Summary
Background
Acral melanoma (AM) is the most common histopathological subtype of malignant melanoma in Asians. However, differences in the mutational profiles underlying AM and nonacral cutaneous melanoma (NAM) in Asians are not well understood.
Objectives
To augment the understanding of the prevalence, patterns and associations of various mutations between different subtypes of melanoma.
Methods
We performed comprehensive genomic profiling of 409 cancer‐associated genes, using next‐generation sequencing, in 66 primary melanomas comprised of 45 AMs and 21 NAMs.
Results
Most of the AMs (n = 27/45; 60%), but only five of 21 (24%) NAMs, were triple wild‐type (triple‐WT) tumours. Compared with AMs, NAMs exhibited a significantly higher frequency of BRAF mutations. The frequencies of NRAS/KRAS mutations, cell‐cycle aberrations, copy number gains in BIRC2, BIRC3 and BIRC5, and gains of receptor tyrosine kinase genes were significantly higher in AMs. Ulceration was found at significantly higher rates in the AMs and NAMs with cell‐cycle aberrations and gains of receptor tyrosine kinase genes. Notably, cell‐cycle aberrations and copy number gains in BIRC2, BIRC3 and BIRC5 were significantly associated with poor melanoma‐specific survival in the 66 patients with melanoma and especially in the 45 patients with AM. Multivariate analysis showed that lymph node metastasis and cell‐cycle aberrations were independent prognostic factors of melanoma‐specific survival.
Conclusions
This study strengthens our understanding of the patterns and clinical associations of oncogenic mutations in AMs and NAMs in Asians.

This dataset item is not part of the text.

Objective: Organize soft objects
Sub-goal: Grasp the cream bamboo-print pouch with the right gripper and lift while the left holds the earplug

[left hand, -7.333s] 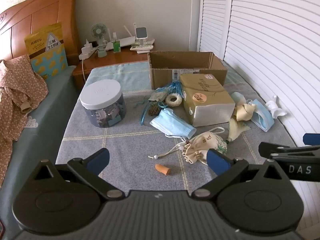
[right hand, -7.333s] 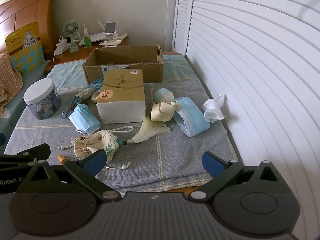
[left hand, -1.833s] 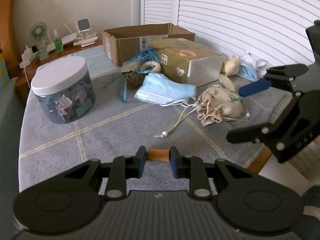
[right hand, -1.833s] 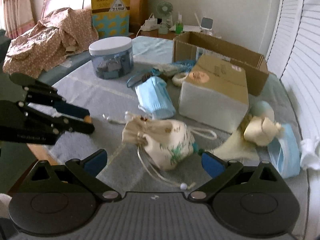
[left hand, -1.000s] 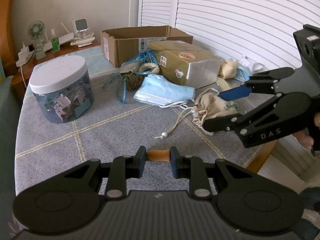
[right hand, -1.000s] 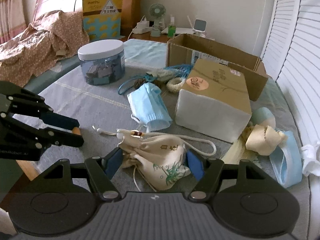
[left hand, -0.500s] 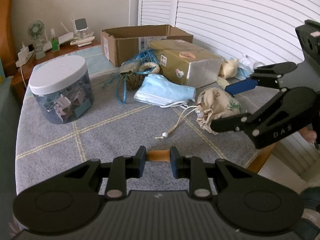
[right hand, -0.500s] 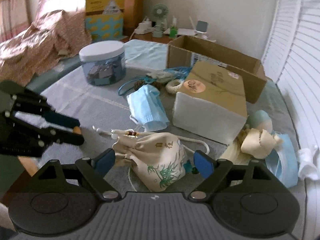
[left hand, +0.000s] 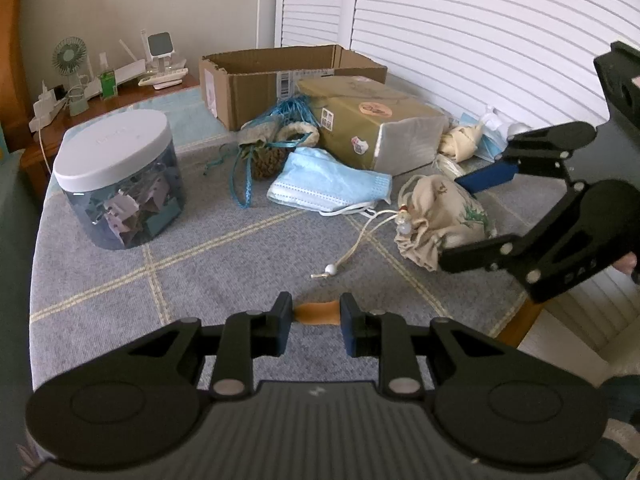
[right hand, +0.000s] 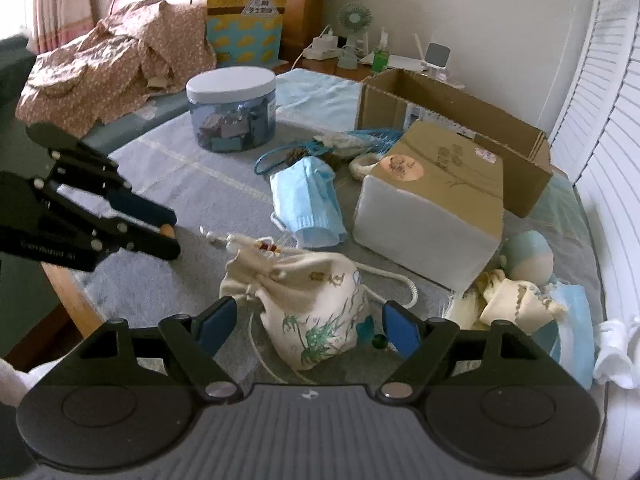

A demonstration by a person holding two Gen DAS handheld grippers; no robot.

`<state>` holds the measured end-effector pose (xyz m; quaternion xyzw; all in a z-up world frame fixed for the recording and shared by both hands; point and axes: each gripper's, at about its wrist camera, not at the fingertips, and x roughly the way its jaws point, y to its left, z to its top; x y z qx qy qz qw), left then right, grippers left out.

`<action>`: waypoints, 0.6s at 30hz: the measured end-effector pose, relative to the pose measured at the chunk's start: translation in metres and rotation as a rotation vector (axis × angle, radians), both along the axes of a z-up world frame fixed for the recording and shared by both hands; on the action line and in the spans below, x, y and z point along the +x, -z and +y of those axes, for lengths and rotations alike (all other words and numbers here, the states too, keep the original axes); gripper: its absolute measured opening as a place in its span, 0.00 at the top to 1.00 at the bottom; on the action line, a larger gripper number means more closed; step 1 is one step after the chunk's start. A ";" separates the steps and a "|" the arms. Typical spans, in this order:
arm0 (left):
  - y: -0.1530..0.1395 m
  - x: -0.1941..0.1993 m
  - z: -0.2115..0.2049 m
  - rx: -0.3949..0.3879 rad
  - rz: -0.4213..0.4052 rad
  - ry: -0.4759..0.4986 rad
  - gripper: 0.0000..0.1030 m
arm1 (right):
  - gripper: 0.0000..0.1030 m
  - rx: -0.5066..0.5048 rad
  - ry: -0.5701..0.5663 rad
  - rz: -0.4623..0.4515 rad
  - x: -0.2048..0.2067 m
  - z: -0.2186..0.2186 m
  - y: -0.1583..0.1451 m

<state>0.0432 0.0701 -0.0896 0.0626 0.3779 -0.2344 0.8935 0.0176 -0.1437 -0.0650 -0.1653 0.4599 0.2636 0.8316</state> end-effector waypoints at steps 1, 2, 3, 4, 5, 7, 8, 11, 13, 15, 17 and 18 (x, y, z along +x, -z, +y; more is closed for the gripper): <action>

What's already known about this topic?
Mutation frequencies of driver genes vary between melanoma subtypes.
Acral melanoma is the most common subtype of melanoma in Asians.

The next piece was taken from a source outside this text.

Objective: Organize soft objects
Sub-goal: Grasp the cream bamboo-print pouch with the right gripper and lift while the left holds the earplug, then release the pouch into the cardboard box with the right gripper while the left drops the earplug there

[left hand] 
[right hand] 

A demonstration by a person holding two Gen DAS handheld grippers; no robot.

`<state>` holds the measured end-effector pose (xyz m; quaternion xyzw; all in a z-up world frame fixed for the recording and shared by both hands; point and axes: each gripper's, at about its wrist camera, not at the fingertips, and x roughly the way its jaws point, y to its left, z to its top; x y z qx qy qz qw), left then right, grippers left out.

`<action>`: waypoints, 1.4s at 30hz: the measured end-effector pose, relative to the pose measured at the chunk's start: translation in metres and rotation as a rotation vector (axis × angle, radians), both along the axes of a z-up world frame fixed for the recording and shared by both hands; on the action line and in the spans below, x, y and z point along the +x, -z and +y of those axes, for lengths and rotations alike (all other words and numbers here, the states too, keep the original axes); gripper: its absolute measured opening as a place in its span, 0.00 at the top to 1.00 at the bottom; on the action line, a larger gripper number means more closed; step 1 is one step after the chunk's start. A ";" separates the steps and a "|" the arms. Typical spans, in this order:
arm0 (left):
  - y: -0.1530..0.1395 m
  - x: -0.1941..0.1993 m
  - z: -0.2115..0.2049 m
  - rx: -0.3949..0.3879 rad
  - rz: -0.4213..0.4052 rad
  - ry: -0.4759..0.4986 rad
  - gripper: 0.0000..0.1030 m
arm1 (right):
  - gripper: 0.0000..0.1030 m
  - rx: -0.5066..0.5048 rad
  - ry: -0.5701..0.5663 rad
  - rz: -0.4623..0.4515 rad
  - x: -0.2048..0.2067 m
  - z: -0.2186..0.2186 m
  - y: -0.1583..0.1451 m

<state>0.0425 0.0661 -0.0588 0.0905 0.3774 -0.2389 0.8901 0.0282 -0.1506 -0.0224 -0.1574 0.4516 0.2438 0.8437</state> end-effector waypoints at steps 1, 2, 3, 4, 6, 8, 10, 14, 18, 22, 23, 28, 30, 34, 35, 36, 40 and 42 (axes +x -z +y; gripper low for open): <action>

KIT mutations and copy number variations occur more frequently in the acral subtype of melanoma than in the nonacral subtype
What does this study add?
NRAS/KRAS mutations, cell‐cycle aberrations, copy number gains in BIRC2, BIRC3 and BIRC5, and amplifications of receptor tyrosine kinase genes were significantly enriched in acral melanoma and could be potential targets for treatment.

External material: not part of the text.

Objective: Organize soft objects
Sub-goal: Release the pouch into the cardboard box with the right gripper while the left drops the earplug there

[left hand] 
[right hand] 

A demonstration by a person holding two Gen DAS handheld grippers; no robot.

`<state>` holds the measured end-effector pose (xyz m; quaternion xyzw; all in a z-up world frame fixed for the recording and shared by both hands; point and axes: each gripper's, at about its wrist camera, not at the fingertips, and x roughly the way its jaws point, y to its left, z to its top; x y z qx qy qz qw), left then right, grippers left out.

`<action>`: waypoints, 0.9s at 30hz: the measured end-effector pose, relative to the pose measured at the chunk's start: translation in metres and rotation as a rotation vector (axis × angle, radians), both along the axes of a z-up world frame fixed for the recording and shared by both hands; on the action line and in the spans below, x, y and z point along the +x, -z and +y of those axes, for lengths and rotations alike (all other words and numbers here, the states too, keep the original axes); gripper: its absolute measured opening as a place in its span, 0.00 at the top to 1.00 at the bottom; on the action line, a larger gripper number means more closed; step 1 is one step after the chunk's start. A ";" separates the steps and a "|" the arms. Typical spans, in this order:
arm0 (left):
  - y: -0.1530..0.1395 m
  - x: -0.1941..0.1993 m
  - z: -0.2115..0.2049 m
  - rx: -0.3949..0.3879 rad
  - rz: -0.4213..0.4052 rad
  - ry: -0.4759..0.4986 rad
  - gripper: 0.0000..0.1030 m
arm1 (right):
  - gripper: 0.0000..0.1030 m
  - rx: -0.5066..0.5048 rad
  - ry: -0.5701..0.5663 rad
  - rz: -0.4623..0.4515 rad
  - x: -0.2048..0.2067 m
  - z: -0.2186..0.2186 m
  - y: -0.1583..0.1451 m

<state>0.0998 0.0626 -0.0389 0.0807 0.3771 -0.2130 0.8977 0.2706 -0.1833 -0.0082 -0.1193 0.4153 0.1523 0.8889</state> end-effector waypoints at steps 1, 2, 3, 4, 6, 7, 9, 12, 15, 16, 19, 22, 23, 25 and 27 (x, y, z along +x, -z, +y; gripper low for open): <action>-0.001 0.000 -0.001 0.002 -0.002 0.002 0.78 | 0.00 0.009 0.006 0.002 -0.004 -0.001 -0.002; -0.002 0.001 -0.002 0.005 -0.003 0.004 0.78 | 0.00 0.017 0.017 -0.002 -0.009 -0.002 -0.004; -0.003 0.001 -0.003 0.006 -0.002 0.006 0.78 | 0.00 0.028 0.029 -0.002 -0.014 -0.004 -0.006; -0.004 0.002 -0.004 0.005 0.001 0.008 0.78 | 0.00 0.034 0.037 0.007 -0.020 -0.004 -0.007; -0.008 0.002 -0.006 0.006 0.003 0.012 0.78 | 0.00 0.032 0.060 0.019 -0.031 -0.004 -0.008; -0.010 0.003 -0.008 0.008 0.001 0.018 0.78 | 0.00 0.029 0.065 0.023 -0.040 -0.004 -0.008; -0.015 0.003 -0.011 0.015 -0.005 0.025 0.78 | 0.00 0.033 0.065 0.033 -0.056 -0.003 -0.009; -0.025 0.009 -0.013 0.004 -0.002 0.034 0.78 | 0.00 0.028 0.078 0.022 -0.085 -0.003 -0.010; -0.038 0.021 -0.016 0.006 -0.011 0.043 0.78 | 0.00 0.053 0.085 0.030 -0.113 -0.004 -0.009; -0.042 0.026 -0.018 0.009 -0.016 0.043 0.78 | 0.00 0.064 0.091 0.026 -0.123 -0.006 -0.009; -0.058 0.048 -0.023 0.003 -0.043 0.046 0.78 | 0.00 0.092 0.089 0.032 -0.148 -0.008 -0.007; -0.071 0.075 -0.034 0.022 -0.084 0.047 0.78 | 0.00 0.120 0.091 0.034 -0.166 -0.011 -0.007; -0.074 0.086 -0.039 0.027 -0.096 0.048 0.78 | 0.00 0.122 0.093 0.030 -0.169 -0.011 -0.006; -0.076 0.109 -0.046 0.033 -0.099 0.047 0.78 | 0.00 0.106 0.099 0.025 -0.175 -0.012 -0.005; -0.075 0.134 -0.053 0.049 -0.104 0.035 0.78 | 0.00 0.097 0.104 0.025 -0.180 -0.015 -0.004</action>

Melanomas with cell‐cycle aberrations and gains in receptor tyrosine kinase genes were significantly more likely to contain ulceration.
What is the translational message?
Cell‐cycle aberrations and copy number gains in BIRC2, BIRC3 and BIRC5 were significantly associated with poor melanoma‐specific survival.
These observations should be explored further for future drug development.